Popularity isn't what makes things good. When I started to listen to Maiden almost nobody liked them. And yes... I was also 11. And yes... there were miles away from the great arena fillers. Back then one thing that made metal METAL was to go against the grain as the mighty Priest would say (there's a curious interview with Opeth's Mikael Aekerfeldt where he points that as the main reason post 80's/mid 90's metal ceased to excite him and therefor he no longer composes metal songs). It was not mandatory but it was implicit (there's great radio friendly metal out there also). I was never phased by it... proof is as far as I'm concerned The X Factor was the record that brought Maiden back. I mean... since NPFTD and FOTD were released way before TXF, featuring the same voice (and let's face it: a way better one!) it was expectable a 19 year older would reject that amount of change. But fact is what made me linger to Maiden was lacking since NPFTD (although in this record you can still find it here and there): the epic tone, the almost progressive format of some tunes, the amazing guitar harmonies, and overall a more aggressive and less hard rock aproach of their sound since I started to listen to the band when acts like Bon Jovi, Whitesnake and Poison were the heavy wheights of "heavy" music. That's how I can easily rank albums like TFF, AMOLAD or DOD on the same latitudes as some of their classics.
 
The biggest problem I have with Fear of the Dark is that it feels more like a compilation album rather than an actual studio album. I think it's the least cohesive album of their career.

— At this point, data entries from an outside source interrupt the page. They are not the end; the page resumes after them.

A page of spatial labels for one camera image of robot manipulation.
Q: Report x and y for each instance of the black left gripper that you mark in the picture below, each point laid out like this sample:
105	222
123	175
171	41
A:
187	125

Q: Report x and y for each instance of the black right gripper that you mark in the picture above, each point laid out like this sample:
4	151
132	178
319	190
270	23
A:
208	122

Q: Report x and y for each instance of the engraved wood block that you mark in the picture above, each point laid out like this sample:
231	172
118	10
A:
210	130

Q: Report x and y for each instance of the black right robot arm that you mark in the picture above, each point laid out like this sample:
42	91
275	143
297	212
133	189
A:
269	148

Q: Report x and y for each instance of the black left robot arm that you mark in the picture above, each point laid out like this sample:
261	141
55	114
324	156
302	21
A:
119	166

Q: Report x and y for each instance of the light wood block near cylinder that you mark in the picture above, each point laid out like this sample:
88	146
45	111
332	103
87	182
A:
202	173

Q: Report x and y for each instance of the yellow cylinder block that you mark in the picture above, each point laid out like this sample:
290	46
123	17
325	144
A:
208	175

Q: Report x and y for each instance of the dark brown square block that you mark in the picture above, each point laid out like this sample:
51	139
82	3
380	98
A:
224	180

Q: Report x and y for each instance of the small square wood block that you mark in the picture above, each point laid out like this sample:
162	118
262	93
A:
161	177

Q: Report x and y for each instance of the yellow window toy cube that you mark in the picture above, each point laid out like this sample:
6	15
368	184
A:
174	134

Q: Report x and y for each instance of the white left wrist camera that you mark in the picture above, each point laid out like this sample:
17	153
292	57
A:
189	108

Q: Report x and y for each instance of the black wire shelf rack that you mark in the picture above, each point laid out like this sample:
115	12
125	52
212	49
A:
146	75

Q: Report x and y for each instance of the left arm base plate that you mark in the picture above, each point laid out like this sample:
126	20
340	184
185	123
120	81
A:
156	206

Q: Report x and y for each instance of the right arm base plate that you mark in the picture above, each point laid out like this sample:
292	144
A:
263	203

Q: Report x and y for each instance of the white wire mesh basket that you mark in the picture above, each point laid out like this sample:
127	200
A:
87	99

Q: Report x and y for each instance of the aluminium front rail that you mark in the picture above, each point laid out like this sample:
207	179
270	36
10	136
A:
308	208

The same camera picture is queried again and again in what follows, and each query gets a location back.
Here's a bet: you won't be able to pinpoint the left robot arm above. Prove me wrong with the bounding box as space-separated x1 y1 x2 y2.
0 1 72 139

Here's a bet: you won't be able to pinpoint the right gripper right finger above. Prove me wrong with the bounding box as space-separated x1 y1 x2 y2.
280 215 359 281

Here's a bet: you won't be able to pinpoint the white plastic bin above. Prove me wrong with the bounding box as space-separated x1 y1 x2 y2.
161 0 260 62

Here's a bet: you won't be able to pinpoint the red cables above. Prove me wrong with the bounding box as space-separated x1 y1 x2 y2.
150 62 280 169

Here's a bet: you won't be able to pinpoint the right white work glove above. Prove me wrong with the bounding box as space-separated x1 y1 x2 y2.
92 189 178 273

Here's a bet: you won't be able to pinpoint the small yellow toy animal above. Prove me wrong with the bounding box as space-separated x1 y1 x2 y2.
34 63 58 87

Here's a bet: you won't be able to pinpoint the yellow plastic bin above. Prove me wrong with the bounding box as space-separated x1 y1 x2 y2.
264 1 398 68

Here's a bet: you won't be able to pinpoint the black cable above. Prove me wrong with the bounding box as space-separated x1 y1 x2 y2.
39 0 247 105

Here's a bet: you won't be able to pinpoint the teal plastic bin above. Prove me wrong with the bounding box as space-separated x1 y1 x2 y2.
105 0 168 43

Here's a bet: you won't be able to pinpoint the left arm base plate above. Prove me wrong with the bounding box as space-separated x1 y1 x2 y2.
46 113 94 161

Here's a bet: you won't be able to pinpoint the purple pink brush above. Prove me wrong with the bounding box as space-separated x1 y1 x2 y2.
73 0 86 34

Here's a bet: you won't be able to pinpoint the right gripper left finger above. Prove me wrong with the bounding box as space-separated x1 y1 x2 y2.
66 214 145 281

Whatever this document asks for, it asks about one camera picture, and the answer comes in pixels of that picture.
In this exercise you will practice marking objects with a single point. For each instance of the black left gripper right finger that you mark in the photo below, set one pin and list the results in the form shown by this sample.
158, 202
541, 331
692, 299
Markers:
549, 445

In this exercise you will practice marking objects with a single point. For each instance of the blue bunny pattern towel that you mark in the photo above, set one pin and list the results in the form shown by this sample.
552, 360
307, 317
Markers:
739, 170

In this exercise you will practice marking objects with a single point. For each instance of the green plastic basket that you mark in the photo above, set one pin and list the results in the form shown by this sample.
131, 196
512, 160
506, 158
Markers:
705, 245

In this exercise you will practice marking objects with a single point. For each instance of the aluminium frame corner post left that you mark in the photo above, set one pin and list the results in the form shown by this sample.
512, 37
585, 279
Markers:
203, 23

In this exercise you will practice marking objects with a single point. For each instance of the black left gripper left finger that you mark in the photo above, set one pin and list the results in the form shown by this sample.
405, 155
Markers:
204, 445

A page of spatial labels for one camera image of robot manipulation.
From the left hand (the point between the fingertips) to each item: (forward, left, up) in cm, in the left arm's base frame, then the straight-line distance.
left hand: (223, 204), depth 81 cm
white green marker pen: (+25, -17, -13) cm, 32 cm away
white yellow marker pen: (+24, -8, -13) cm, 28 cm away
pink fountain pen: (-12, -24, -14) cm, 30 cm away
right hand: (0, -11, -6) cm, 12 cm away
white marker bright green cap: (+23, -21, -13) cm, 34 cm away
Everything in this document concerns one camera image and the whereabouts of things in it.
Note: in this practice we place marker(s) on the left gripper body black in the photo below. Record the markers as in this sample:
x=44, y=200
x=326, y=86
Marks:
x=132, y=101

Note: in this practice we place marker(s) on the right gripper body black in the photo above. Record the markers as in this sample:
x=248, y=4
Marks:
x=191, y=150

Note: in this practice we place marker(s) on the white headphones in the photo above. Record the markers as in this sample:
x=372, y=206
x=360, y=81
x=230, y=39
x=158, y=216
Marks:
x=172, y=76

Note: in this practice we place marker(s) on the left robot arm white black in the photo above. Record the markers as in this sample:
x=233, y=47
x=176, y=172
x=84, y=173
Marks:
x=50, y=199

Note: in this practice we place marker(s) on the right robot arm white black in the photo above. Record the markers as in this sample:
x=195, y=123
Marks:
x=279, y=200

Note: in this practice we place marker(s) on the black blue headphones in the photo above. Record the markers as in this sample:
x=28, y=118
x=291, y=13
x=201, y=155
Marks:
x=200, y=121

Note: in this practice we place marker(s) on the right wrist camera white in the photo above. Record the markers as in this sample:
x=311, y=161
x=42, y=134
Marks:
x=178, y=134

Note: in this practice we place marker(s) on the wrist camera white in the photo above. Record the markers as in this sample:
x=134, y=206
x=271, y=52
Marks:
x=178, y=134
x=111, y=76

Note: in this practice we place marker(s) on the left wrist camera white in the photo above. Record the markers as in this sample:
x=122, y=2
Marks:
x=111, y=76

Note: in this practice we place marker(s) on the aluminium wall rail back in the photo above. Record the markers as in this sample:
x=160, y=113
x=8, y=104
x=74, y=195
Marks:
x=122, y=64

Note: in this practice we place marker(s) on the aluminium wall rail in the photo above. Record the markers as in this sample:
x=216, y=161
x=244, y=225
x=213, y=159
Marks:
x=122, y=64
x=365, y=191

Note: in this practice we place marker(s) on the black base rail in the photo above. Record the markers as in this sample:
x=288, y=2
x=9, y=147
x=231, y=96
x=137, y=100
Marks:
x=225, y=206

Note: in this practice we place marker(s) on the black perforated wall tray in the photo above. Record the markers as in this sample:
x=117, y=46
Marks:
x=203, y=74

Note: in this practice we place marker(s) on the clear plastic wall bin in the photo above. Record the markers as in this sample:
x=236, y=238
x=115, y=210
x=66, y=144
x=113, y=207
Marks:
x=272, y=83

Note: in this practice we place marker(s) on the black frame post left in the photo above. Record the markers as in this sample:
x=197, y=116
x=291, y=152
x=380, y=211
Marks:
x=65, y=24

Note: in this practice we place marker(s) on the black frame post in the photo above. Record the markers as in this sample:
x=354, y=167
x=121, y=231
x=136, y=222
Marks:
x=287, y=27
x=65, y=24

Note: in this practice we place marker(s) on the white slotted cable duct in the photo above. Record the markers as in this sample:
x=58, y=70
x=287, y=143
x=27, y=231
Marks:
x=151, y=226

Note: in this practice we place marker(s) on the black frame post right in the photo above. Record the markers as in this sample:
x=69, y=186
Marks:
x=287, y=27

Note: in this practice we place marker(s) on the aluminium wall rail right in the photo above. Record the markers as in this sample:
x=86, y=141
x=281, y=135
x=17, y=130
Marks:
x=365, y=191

This is basically a negative way of expressing a thought I'd been entertaining - Fear of the Dark is probably Maiden's most musically diverse album. It's got a pretty big bandwidth, from power ballad to cock rock (From Here to Eternity, Chains of Misery), pseudo-thrash (Be Quick or Be Dead) and whatever the hell Fear is the Key is supposed to be. It does hurt the flow of the album a bit, and some of the songs, in my opinion, are really not very good, but I think overall, it's a lot more interesting in many ways than most people give it credit for.
 
This is basically a negative way of expressing a thought I'd been entertaining - Fear of the Dark is probably Maiden's most musically diverse album. It's got a pretty big bandwidth, from power ballad to cock rock (From Here to Eternity, Chains of Misery), pseudo-thrash (Be Quick or Be Dead) and whatever the hell Fear is the Key is supposed to be. It does hurt the flow of the album a bit, and some of the songs, in my opinion, are really not very good, but I think overall, it's a lot more interesting in many ways than most people give it credit for.
That's not exactly what I was going for with my post. An album can be musically diverse and cohesive at the same time (see: The Final Frontier and, to some extent, The Book of Souls). To me, Fear of the Dark fits only the former category.